Payne: Newgarden the new face of Penske
Bloomfield Hills — Josef Newgarden is not just the 2017 IndyCar champion. At 26 years-old, the charming Tennessee native is the new public face of Penske Corp., a sprawling, Fortune 500 company based in an anonymous, white office building at the corner of Telegraph and Square Lake Roads here.
Penske’s racing divison is anything but anonymous.
While the corporation flies under the radar in Metro Detroit, Team Penske flies the company flag before millions of fans on sports cars, NASCARs, and open-wheel IndyCars. One of IndyCar’s rising stars, Newgarden was snatched up by Team Penske — and its legendary boss, Roger “The Captain” Penske — for the 2017 season and he didn’t disappoint, taking the championship crown his first year on the job.
“I wasn’t sure I deserved to be here,” Newgarden told me from the top of Penske HQ. “But when you have a year like we had you feel validated, and really proud to be a part of this organization. When you look at Penske overall there are 50,000 employees across the world. Just to be a small part of it is really a big deal.”
Newgarden is a big deal even as he humbly says he’s “just a driver at the end of the day.”
In the expensive, competitive American sports marketplace, Newgarden is a poised, All-American poster boy for his sport — and for a multinational company sponsored by household names like Chevrolet, Coca-Cola, and Verizon Wireless.

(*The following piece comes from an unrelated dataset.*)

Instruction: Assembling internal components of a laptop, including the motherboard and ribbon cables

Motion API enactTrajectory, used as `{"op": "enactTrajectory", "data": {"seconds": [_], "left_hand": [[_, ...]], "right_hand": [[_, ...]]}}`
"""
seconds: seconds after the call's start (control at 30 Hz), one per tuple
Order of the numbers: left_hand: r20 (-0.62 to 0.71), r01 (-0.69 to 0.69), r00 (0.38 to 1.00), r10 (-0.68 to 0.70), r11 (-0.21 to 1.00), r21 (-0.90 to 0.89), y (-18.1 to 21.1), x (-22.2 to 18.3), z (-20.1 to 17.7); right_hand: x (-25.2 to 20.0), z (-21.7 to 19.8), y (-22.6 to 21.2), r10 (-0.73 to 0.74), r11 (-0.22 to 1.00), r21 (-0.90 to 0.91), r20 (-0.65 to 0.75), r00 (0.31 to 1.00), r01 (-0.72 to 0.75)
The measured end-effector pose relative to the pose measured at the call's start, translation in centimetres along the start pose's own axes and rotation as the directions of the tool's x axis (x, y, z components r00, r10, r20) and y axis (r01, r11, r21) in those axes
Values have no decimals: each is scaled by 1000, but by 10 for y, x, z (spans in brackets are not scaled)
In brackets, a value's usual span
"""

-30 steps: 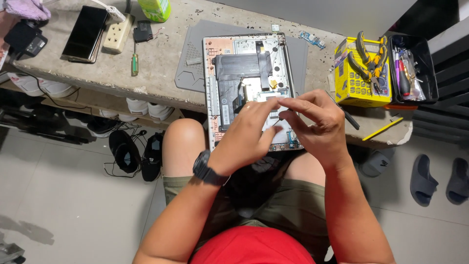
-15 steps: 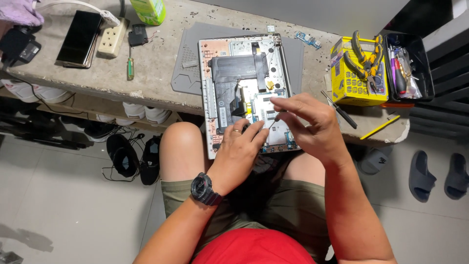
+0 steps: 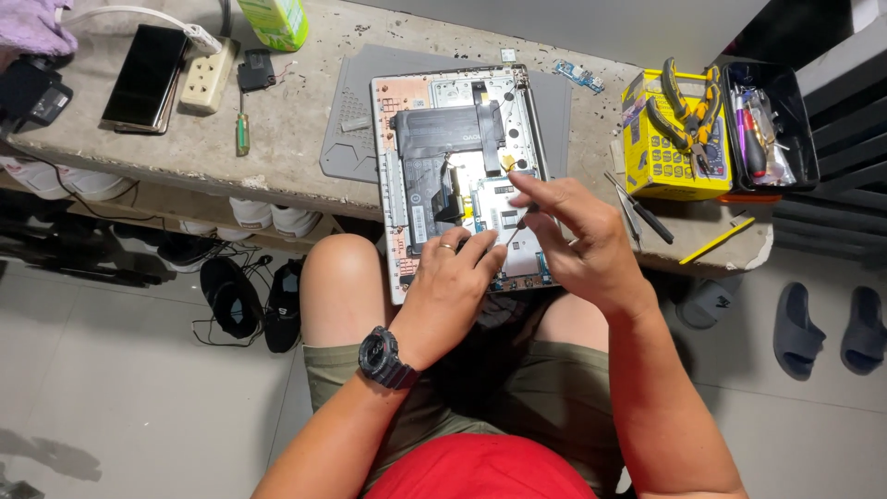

Together with his boss, who has captained an unparalleled 16 Indy 500 wins, Newgarden’s success burnishes a Penske brand that brought in $30 billion in revenue in 2016 from global entities that include truck rentals, manufactured truck parts, auto dealerships, and race teams.
It’s also a brand that is at the heart of Detroit’s renaissance, including marketing the 2006 Super Bowl and remaking Belle Isle with the annual Detroit Grand Prix. And Newgarden is fluent in all things Penske, including the Motor City.
“I love it out there. The Detroit Grand Prix has brought a lot of change to (Belle Isle),” he said. “The park wasn’t really getting a lot of attention before the race came there. Its brought a positive impact — new lighting, clearing trash, a lot of refurbishment. I think it should stay there.”
I first met him riding shotgun in a 650-horsepower Chevrolet Camaro ZL1. At 150 mph. At Willow Springs Raceway north of Los Angeles.
“That Camaro ZL1 is my favorite thing,” he smiles with the boyish grin of a 20-something with a bedroom wall full of car posters. “I’m still trying to convince Chevy to give me one of those. It’s awesome!”
Chevrolet provides Team Penske’s IndyCar engines, so Newgarden is Chevy’s hot-shoe representative for media roll-outs of production vehicles like the Camaro. It’s a chance to show off his people skills as well as his extraordinary driving talent.
That talent vaulted him quickly through the IndyCar ranks from his rookie debut for the small Sarah Fisher Hartman Racing team in 2012 to his first series win in 2015 to his spot at Penske. His aggressive style caught the Captain’s eye, and Newgarden asserted himself on a team that already boasted IndyCar champions Simon Paugenaud of France and Australia’s Will Power — not to mention three-time Indy 300 winner Helio Castroneves.
In a statement move this year, Newgarden fought toe-to-toe with defending-champ Pagenaud for the lead at 200 mph, pulling off a bold, wheel-banging pass for the victory. The move momentarily rankled Pagenaud, but impressed the Captain.
“Roger likes that kind of racing. He likes drivers that take calculated risks,” says veteran motorsports writer Mike Brudenell. “That’s what he saw in Newgarden.”
Newgarden’s people skills make the total package. He was up at 5:30 a.m. on the day I interviewed him, traveling around Detroit to meet sponsors, sign autographs with Penske employees in Bloomfield Hills, meet media, and give thrill rides to Detroit Grand Prix auction winners at GM’s test rack in Milford. Despite the pressure of working for an iconic franchise, he seems to enjoy it.
“There’s not a lot of tolerance for mediocrity here,” said Newgarden. “But Roger and the entire group give you time to sort things out the way you need them. From the outside you see they are the most successful team in IndyCar history — so if you can’t get it done with them then you probably don’t deserve to be there.”
While he juggles his new notoriety and corporate duties, Newgarden stays focused on the task at hand: winning another championship in 2018.
Team Penske gives him all the resources he needs in a motorsports world that, like other fields, has been transformed by computer electronics. In the off-season he will spend hours on simulators and sifting computer data to set up his 2018 IndyCar racer.
“As a race car driver you’re always just trying to crush people,” Newgarden smiled. “Race car drivers are the greediest people in the world. They win a couple of races, but it’s never enough.”